Она взяла свою накидку сестры милосердия, которую при входе бросила на стул, прикрыла ему плечи.
"Какая она добрая, милая, - подумалось ему, и он не без волнения ощутил, что где-то в глубине таится прежняя нежность к ней, согревавшая сердце. - Почему я чуждался ее последние годы? Почему не писал ей?" Он вспомнил вдруг свою розовую комнату в Мускье, где шесть girls задирали над зеркалом ноги, вспомнил общий стол, заботливые, но грубые руки Жозефа. "Как хорошо бы остаться здесь, а Жиз ухаживала бы за мной".
- Я не закрою двери, - сказала Жиз. - Если я тебе понадоблюсь, кликни меня. Пойду приготовлю кормежку.
- Нет, нет, только не кормежку, - резко ответил он, - нет, хватит кормежек за эти четыре года.
Жиз улыбнулась и вышла из комнаты, он остался один.
Один, - ощущая прелесть вновь обретенного уюта и воплотившейся мечты о женской нежности, озаряющей изголовье.
И один на один с запахами, - они охватили его сразу, как только он вошел в переднюю и машинально повесил кепи на тот самый крюк, на который раньше вешал шляпу; и потом, жадно раздув ноздри, он с ненасытным любопытством принюхивался к запахам своего дома, которые, казалось, совсем забыл и, однако, узнавал сразу: еле уловимые, неясные, почти не поддающиеся определению и как будто исходившие разом от обоев, ковров, занавесей, от кресел и книг, чуть ощутимо наполняющие весь этаж пронзительным духом затхлости, сукна, мастики, табака, кожи, лекарств...
Возвращение с кладбища, откуда они по дороге заехали на Лионский вокзал за чемоданом, показалось ему нескончаемо долгим.
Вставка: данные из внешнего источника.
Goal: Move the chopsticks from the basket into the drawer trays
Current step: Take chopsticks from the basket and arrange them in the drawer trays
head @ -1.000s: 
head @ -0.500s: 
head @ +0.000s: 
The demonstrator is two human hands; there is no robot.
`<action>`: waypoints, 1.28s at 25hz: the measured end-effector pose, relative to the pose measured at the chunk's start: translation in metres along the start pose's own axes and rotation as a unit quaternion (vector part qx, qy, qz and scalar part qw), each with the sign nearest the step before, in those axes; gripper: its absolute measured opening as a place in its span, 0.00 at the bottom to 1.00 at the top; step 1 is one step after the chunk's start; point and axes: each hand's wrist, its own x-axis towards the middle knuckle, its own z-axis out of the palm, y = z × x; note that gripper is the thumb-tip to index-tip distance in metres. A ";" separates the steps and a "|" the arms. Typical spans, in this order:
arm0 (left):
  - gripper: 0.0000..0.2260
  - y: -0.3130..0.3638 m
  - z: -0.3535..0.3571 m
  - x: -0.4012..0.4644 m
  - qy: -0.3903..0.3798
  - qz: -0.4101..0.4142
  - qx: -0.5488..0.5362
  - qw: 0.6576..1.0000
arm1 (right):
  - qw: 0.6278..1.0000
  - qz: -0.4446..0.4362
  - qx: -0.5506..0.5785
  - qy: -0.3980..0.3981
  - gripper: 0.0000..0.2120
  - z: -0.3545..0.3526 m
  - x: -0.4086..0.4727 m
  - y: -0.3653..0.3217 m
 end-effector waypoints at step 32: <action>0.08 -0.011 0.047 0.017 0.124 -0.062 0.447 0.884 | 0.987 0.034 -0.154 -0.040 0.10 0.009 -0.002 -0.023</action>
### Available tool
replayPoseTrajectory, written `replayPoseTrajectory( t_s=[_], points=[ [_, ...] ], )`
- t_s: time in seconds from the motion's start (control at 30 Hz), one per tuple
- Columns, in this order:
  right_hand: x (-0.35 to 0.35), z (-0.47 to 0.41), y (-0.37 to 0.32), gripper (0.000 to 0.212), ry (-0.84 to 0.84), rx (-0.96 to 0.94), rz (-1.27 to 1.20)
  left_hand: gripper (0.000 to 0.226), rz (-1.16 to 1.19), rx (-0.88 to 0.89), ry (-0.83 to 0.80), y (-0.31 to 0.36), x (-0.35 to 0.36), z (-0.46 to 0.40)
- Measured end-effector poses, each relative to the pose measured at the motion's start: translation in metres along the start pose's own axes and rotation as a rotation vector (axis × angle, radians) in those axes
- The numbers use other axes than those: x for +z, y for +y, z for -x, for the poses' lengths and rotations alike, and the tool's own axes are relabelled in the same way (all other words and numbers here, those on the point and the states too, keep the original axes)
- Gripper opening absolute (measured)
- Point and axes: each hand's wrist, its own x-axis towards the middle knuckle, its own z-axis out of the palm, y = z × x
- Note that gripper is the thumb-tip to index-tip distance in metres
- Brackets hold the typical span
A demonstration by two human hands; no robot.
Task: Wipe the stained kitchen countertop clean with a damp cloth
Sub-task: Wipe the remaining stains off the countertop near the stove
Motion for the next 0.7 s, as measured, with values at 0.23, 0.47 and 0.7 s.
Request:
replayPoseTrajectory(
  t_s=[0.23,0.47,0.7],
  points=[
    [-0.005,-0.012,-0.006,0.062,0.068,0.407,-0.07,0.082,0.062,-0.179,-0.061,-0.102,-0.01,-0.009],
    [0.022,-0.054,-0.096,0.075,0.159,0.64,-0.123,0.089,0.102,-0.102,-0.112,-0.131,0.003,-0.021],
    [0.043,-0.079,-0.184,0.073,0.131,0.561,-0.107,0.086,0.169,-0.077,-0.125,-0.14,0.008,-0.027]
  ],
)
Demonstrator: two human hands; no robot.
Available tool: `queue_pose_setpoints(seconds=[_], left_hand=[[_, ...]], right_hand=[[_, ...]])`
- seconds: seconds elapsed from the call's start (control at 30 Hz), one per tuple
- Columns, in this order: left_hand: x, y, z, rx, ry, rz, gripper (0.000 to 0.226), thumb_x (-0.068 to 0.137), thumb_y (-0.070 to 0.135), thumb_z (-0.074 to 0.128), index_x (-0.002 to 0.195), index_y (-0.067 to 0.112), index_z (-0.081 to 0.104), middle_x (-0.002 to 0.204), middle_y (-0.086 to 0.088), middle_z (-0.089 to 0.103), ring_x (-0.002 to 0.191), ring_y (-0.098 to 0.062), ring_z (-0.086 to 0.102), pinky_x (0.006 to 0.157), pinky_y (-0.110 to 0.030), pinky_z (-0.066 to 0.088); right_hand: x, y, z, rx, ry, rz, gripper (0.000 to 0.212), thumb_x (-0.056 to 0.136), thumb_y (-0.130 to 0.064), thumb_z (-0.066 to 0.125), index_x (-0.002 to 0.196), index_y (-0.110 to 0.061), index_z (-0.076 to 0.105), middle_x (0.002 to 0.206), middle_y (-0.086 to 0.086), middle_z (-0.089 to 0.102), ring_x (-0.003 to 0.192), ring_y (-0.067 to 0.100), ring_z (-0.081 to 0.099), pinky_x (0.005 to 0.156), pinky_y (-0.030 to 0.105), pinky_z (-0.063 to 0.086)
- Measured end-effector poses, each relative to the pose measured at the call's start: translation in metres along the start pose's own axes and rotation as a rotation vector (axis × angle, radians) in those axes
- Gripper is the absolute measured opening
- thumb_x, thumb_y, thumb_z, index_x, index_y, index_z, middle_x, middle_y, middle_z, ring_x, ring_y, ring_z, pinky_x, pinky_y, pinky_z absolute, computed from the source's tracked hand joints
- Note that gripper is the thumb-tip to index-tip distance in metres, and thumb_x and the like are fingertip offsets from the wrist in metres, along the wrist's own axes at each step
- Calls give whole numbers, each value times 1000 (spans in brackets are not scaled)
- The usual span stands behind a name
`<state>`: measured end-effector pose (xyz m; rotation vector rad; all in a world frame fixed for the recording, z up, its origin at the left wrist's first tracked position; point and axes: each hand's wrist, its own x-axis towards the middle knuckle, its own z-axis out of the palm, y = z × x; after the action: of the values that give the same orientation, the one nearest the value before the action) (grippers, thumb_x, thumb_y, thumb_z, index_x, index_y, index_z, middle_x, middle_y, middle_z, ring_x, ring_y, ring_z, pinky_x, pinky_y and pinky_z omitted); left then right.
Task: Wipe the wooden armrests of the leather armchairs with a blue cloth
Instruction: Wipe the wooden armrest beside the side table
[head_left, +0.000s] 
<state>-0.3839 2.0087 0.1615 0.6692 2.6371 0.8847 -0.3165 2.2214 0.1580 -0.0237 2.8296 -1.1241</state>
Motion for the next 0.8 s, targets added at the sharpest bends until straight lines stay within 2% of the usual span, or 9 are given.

Боль в боку стала нестерпимой, одышка усилилась; и, вылезая у подъезда из автомобиля, совсем разболевшийся, он горько упрекал себя за то, что предпринял эту поездку. К счастью, он захватил с собой все необходимое, и после укола одышка поутихла. Потом под его наблюдением Жиз поставила восемь банок; они уже начали действовать, бронхи прочистились, дышать стало легче.